• _What needs to be done_
Check every line of the entries for "holds", and copy the lines that hold it.

(Dataset excerpts)
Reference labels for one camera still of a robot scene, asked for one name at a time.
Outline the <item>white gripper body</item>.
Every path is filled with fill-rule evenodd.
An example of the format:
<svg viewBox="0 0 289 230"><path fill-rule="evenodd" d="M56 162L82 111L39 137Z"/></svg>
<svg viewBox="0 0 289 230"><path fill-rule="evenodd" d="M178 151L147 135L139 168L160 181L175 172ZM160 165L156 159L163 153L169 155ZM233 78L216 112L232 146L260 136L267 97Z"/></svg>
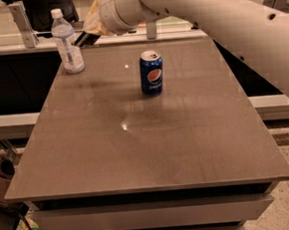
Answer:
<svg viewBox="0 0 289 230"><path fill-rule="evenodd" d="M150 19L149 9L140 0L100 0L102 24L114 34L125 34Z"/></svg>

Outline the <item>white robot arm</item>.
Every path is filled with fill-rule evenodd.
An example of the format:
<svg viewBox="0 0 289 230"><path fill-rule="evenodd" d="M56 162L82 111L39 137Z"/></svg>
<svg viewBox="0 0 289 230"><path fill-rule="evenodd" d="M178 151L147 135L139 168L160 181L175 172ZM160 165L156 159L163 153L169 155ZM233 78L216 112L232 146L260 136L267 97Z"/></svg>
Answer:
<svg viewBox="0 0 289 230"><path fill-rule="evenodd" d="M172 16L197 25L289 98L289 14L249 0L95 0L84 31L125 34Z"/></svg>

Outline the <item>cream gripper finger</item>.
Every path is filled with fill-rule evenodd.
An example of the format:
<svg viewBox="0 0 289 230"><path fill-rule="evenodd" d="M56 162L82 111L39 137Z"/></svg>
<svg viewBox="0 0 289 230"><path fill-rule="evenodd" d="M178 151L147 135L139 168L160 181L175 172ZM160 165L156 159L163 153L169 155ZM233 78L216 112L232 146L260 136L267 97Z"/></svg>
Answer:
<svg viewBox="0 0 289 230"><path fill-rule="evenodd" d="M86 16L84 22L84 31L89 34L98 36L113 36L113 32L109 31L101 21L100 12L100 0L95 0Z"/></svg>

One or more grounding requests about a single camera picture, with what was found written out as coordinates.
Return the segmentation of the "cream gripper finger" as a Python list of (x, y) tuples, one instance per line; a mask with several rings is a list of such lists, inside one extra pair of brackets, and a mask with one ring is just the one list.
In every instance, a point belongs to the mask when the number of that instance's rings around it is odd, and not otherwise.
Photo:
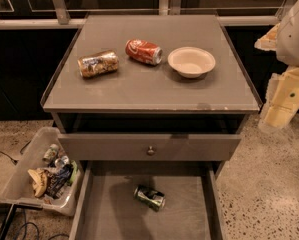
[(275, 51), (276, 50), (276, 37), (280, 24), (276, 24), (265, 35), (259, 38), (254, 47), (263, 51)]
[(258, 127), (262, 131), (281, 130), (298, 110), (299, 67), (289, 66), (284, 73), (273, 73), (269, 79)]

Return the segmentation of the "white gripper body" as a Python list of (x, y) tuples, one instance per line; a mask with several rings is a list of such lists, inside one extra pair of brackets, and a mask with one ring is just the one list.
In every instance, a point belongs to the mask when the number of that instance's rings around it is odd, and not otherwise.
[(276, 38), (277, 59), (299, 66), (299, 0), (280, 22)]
==
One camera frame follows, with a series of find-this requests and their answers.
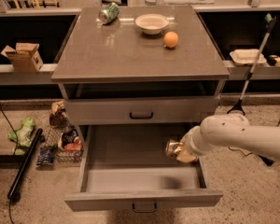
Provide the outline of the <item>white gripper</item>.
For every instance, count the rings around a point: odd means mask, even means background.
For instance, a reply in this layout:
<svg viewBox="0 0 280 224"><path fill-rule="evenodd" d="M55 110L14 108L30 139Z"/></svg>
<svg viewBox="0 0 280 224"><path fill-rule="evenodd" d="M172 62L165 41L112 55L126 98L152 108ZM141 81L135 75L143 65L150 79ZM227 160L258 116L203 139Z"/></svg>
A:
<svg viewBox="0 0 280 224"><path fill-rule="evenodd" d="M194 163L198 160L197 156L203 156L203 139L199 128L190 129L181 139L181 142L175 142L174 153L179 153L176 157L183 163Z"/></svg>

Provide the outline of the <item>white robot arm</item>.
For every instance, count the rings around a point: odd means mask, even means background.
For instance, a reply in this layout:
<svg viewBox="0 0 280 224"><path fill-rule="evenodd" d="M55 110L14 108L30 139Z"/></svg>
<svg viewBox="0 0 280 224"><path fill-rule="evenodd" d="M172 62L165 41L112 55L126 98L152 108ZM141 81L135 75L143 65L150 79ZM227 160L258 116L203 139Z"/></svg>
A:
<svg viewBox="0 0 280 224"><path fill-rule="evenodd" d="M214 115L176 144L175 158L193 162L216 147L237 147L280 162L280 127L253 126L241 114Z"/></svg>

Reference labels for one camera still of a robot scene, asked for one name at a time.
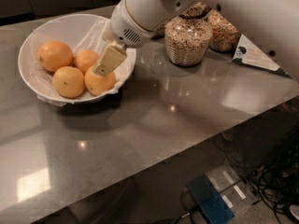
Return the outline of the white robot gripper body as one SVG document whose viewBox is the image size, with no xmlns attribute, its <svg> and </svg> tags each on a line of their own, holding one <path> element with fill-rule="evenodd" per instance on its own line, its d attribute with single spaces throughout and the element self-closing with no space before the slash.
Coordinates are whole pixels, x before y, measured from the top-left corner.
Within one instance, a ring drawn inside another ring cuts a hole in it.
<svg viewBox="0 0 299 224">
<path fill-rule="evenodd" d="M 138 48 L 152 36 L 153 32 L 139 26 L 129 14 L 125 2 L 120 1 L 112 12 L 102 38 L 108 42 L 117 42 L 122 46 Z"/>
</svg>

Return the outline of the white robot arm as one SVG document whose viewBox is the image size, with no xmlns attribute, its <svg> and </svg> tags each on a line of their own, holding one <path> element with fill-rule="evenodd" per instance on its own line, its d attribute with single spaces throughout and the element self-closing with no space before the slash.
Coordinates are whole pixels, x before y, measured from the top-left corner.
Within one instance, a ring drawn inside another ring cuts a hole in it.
---
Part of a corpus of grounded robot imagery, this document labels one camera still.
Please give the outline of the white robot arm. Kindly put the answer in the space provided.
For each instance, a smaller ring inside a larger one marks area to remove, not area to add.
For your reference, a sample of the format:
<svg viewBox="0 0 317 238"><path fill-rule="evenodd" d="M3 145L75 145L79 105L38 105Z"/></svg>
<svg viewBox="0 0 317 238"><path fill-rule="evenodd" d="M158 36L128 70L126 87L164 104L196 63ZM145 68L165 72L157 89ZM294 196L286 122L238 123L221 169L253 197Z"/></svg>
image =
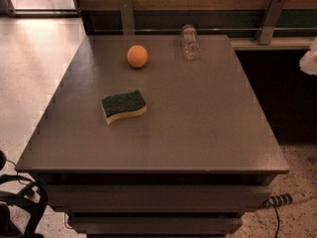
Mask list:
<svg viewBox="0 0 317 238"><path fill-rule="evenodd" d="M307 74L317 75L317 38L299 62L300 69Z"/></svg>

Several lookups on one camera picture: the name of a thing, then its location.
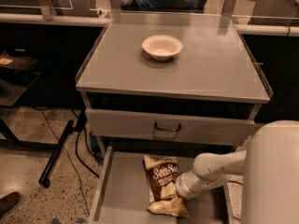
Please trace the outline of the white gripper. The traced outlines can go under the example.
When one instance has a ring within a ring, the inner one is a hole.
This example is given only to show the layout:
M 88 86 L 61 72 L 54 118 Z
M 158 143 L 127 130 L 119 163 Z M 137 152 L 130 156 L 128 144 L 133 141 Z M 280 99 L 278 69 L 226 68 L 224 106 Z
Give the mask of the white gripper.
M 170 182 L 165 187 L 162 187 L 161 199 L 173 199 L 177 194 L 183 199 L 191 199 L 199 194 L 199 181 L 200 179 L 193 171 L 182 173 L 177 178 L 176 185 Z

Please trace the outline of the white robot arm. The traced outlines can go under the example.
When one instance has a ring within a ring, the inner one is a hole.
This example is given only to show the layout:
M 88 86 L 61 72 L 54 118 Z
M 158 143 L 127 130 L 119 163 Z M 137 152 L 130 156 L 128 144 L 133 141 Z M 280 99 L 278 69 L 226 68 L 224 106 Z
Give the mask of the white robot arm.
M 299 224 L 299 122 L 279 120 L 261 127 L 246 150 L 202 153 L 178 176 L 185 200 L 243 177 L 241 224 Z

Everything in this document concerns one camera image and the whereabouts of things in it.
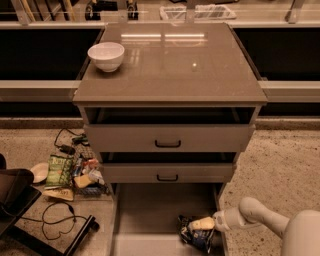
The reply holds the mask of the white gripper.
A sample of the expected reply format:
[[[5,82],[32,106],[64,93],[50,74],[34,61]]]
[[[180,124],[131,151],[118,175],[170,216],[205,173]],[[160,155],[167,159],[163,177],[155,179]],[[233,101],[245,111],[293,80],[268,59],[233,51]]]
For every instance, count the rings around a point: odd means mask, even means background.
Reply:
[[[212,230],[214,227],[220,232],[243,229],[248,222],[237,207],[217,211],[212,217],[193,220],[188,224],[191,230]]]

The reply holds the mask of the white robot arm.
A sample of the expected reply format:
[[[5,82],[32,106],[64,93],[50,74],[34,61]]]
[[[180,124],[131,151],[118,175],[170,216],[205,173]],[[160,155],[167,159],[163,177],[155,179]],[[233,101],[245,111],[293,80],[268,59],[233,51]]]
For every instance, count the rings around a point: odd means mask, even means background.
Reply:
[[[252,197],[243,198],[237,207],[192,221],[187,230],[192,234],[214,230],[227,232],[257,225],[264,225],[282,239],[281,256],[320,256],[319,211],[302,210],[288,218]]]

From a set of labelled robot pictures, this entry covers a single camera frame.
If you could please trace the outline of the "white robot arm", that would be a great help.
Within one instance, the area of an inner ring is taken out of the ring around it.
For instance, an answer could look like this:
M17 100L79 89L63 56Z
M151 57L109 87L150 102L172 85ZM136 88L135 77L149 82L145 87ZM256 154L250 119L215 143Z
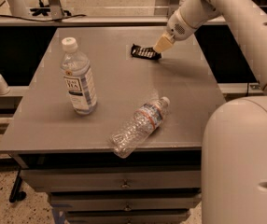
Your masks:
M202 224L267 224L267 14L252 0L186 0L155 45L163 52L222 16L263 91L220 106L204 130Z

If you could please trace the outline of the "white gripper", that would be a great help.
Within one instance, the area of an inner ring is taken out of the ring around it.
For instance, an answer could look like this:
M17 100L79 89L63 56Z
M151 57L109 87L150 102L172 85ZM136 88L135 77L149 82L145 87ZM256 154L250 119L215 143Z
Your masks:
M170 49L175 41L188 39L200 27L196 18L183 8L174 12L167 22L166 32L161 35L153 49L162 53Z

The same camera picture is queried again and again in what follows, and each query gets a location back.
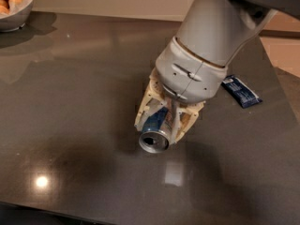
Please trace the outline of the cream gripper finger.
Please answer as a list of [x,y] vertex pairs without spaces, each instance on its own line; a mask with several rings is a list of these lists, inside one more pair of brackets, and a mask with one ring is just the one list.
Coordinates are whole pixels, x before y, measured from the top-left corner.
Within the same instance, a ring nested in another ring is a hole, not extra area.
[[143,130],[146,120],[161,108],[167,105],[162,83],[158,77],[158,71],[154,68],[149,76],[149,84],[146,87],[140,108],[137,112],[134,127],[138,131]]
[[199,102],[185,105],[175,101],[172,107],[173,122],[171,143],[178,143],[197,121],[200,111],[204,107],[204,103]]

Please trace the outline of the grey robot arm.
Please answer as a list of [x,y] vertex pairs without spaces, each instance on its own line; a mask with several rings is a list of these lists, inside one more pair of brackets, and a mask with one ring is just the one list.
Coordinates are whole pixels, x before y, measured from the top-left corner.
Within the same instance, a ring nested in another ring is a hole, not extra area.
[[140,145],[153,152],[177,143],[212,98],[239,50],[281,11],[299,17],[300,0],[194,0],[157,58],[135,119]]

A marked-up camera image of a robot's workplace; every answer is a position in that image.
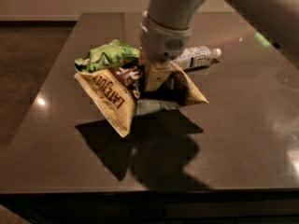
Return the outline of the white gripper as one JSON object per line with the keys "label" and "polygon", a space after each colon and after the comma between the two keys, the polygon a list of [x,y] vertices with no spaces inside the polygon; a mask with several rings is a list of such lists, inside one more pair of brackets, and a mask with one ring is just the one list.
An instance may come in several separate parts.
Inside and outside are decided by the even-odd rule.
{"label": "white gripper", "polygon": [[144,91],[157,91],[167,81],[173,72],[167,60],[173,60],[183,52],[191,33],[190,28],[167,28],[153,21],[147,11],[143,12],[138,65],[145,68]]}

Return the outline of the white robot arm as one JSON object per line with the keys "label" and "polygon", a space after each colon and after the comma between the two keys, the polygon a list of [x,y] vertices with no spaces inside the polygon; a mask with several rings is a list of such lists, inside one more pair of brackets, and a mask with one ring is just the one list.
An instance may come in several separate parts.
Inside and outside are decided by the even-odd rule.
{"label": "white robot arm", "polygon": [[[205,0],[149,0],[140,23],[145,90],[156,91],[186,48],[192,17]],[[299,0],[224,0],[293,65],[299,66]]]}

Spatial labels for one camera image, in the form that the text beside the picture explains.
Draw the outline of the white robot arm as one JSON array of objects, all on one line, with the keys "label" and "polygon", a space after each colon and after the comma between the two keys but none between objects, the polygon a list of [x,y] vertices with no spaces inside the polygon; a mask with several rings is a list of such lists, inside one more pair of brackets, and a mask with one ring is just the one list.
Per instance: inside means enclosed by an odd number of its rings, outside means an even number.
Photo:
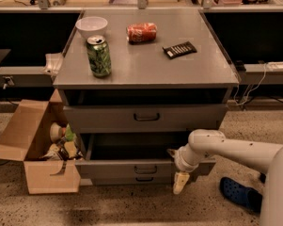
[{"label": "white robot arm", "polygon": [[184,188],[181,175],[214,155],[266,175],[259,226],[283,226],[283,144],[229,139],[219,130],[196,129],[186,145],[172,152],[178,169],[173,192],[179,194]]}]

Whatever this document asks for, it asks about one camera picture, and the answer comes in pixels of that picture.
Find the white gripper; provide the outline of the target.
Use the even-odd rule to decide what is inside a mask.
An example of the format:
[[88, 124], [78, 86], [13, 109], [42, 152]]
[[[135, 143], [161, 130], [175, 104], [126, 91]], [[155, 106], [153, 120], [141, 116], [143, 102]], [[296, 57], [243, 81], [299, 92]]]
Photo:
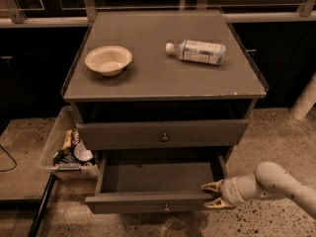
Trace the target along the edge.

• _Output below_
The reply holds the mask of the white gripper.
The reply holds the mask of the white robot arm.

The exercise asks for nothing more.